So when we say type and antitype, which we're going to give some examples here in the Old Testament, those are the theological terms for it. A great example of this is when Jesus says to Nicodemus, "as the serpent was raised in the wilderness, so must the Son of Man be lifted up, that whoever believes in him may have eternal life." The serpent in the wilderness was a type, an example, a picture of what is going to happen to Jesus, because those who looked on the serpent and believed were healed, and those who looked to Christ on the cross and believed are also healed of their sins. That's a good example of type and antitype as it relates to Jesus being referenced in the Old Testament, pointing us towards the New Testament reality.
Justin Perdue: Jesus, of course, picks up on that very thing in his conversation with Nicodemus in John 3. The New Testament is replete with examples of this kind of thing being done by Christ and the apostles.

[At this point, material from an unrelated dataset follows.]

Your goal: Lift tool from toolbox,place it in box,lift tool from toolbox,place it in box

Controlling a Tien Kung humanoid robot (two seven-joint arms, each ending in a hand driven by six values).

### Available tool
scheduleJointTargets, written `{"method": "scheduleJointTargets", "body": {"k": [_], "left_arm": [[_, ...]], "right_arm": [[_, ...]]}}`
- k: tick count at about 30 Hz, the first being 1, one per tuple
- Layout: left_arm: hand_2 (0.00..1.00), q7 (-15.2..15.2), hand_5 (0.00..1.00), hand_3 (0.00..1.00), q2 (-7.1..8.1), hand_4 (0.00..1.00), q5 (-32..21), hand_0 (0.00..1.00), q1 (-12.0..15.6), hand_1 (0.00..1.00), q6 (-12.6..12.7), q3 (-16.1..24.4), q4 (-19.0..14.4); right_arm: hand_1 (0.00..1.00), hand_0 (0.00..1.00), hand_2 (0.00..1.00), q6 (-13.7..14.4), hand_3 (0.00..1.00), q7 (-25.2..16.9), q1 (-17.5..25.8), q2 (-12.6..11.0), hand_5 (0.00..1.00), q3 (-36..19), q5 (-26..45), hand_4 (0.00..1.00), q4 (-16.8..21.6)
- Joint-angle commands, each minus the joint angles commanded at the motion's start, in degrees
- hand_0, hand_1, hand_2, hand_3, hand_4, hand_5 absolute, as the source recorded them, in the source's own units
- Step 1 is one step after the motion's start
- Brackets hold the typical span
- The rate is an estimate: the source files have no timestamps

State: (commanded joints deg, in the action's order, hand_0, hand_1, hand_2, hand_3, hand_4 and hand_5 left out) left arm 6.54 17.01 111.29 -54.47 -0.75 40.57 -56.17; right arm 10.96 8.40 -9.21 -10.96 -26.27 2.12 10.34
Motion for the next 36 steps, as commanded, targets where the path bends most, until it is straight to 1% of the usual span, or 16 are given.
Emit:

You mentioned earlier how the apostles write what I might even call the apostolic pattern when it comes to this conversation. When we are saying that we read the Bible from a redemptive-historical perspective, meaning it's redemptive history with Christ at the center, and we read it in that Christ-centered way, and we read it with an eye for typology—types and shadows and pointers and fulfillment and all those things—all we are saying and all we are advocating is, "Hey guys, let's read the Bible. In particular, let's read the Old Testament the way that the apostles understood it and the way that Christ understood it." We're not coming up with anything new. We are looking to Christ, Paul, Peter, John, and the writer to the Hebrews, and we are just following their lead in terms of how they understood the Old Testament Scriptures to bear witness to Christ and the redemption that he would accomplish for sinners.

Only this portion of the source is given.